Sunday, August 16, 2015

{Affiliate links used.}

Forgiveness is a process. A long one. For those who have not had to forgive a deep wound in their lives the concept of working through forgiveness may be hard to comprehend. The deeper the wound the longer the recovery and road to forgiveness. Some may not understand and say, "Why won't you just forgive?". It is not that simple. It takes time and above all God in the midst of the heartache to bring true healing.

I recently read Laurie Coombs' book Letters from My Father's Murderer: A Journey of Forgiveness in which she talks about her process of forgiving and then eventually reconciling with the man that murdered her father. The story is compelling...I could barely put it down and read it in two days! But the real value of the book is to watch the process of forgiveness Laurie goes through as she writes to the man that took her father from her.
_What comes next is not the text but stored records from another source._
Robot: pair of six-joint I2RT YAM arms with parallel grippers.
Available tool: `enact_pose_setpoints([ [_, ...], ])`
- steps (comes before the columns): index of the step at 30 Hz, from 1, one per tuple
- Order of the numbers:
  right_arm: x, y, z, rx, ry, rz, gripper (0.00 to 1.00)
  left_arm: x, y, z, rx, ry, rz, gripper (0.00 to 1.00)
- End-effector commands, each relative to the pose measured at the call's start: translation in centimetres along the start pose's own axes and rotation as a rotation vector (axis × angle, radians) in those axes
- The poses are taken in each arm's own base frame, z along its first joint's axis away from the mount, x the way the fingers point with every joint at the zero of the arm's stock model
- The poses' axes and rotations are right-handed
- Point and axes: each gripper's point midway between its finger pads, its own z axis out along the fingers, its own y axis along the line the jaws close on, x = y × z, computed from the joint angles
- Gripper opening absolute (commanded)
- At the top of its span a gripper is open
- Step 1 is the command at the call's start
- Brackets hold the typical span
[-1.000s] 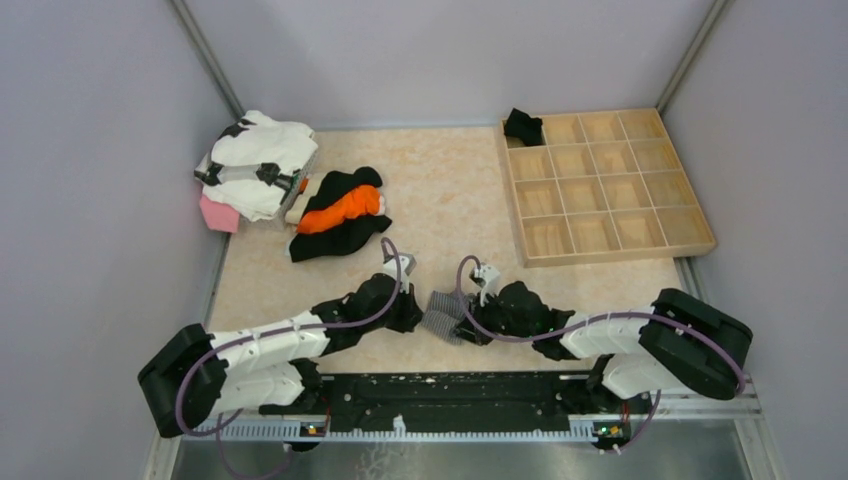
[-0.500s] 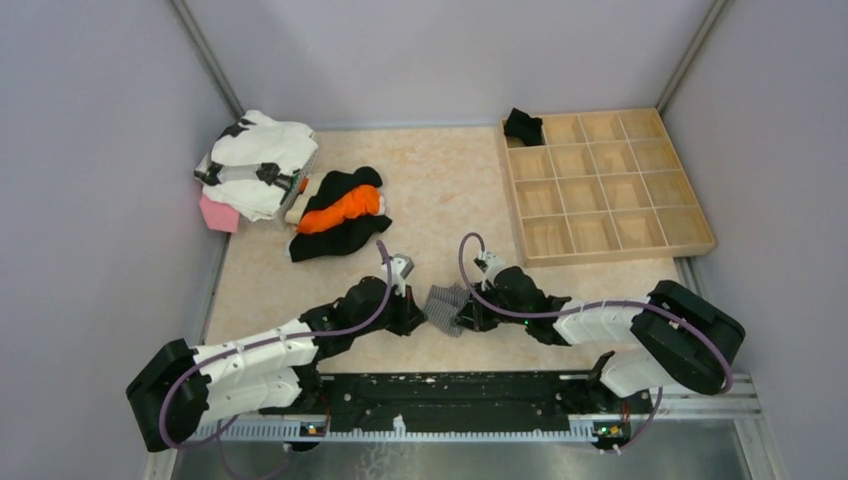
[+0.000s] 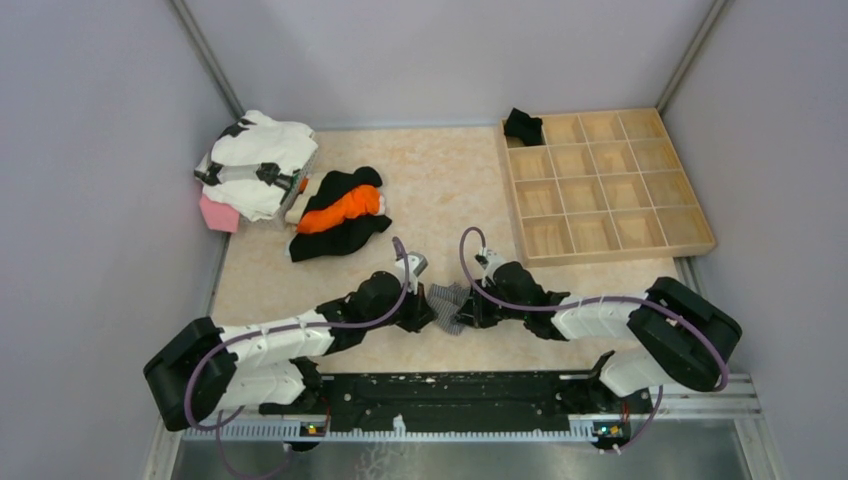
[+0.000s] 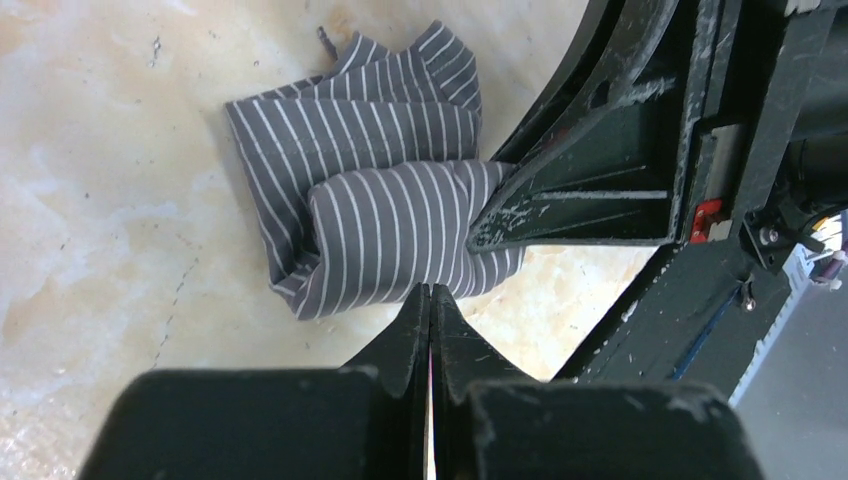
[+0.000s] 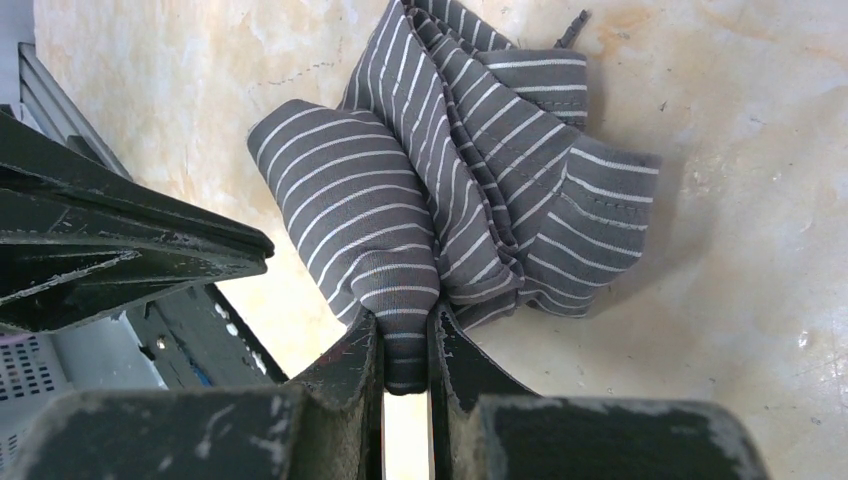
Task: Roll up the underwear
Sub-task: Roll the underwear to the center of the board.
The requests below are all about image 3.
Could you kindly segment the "grey striped underwear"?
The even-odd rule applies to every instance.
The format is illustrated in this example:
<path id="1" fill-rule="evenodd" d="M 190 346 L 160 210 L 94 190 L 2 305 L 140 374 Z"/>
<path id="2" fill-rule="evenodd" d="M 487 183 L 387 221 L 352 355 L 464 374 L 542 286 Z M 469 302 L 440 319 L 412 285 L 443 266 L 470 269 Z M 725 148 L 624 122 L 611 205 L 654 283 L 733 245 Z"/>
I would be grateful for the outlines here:
<path id="1" fill-rule="evenodd" d="M 449 286 L 432 284 L 427 291 L 427 303 L 435 313 L 433 323 L 452 336 L 459 336 L 465 326 L 458 322 L 460 310 L 470 295 L 470 288 L 452 283 Z"/>

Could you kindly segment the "orange underwear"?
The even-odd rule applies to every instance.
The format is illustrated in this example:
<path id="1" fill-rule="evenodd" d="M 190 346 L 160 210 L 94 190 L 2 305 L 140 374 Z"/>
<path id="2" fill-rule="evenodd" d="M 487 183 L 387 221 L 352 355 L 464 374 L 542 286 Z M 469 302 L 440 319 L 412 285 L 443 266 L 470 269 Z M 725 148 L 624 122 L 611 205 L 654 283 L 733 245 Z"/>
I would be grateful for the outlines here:
<path id="1" fill-rule="evenodd" d="M 374 186 L 360 185 L 332 205 L 306 212 L 297 224 L 296 231 L 301 234 L 322 233 L 347 220 L 366 215 L 383 215 L 385 212 L 386 200 L 382 193 Z"/>

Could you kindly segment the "wooden compartment tray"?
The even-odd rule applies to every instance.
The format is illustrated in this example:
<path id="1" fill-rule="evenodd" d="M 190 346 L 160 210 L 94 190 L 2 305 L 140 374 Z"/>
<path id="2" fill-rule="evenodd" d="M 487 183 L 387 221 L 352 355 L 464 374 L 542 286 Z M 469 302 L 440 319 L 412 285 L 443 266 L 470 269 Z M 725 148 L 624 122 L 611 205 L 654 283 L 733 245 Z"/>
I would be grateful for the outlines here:
<path id="1" fill-rule="evenodd" d="M 716 239 L 655 108 L 533 115 L 545 144 L 497 128 L 516 252 L 532 267 L 702 256 Z"/>

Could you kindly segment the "black boxer underwear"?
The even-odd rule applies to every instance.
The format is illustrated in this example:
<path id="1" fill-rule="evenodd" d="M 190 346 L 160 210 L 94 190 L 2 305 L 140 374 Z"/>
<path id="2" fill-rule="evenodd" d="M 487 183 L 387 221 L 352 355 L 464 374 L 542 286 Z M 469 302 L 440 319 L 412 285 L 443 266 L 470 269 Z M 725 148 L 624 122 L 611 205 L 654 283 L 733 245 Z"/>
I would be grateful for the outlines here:
<path id="1" fill-rule="evenodd" d="M 512 108 L 502 125 L 509 148 L 535 147 L 545 144 L 543 119 Z"/>

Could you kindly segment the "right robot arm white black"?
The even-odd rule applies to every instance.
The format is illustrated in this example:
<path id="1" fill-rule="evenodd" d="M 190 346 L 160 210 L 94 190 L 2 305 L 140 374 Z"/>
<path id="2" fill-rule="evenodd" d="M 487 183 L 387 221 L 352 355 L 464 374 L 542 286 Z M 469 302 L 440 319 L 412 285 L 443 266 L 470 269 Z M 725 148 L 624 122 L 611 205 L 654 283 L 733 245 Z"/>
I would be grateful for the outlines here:
<path id="1" fill-rule="evenodd" d="M 586 385 L 589 404 L 612 412 L 640 389 L 677 383 L 697 392 L 719 391 L 730 380 L 728 361 L 743 336 L 739 323 L 671 277 L 644 292 L 573 296 L 544 289 L 517 261 L 478 254 L 483 270 L 471 288 L 468 314 L 458 321 L 491 328 L 516 320 L 550 341 L 612 338 L 631 346 L 608 355 Z"/>

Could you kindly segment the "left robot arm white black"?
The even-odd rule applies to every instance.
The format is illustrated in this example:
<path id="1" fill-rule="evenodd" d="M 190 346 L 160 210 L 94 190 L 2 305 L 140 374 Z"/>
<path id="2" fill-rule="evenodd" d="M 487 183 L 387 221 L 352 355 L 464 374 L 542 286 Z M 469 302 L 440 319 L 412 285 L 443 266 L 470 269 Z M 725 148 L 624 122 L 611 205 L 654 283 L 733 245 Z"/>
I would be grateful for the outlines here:
<path id="1" fill-rule="evenodd" d="M 304 313 L 260 324 L 219 326 L 191 321 L 143 368 L 167 430 L 209 431 L 211 416 L 244 407 L 308 413 L 319 404 L 316 359 L 360 345 L 378 328 L 418 333 L 435 314 L 419 278 L 426 257 L 398 257 L 359 287 Z"/>
While Laurie's story is far more tragic and painful than mine, it was interesting to see how there were similarities in our thought processes. There are just certain actions and attitudes we can take to help with forgiveness. For example, Laurie mentions praying for Tony {the man that killed her dad}. For me, praying for those that hurt me has been so beneficial in getting me to a deeper place of forgiveness. {Here is a list of verses to pray over those you are trying to forgive.} As Laurie states, "You cannot pray for someone and hate them at the same time." Another concept she lays out in the book is understanding. In order to forgive we need to see the situation from our perpetrator's perspective. If possible, we need to put ourselves in their shoes. To forgive maybe we need a new set of eyes--God's eyes. He knows the whole story--both sides of it. Many times when we are hurt we only look at one side--ours.

I can't highly recommend Laurie's book enough! It gave me a new perspective and new ideas on how to push through all the issues surrounding healing. If you are struggling to forgive may I suggest that this may be an extremely helpful book for you. Laurie Coombs also has a blog. You can read more of what she writes by clicking here.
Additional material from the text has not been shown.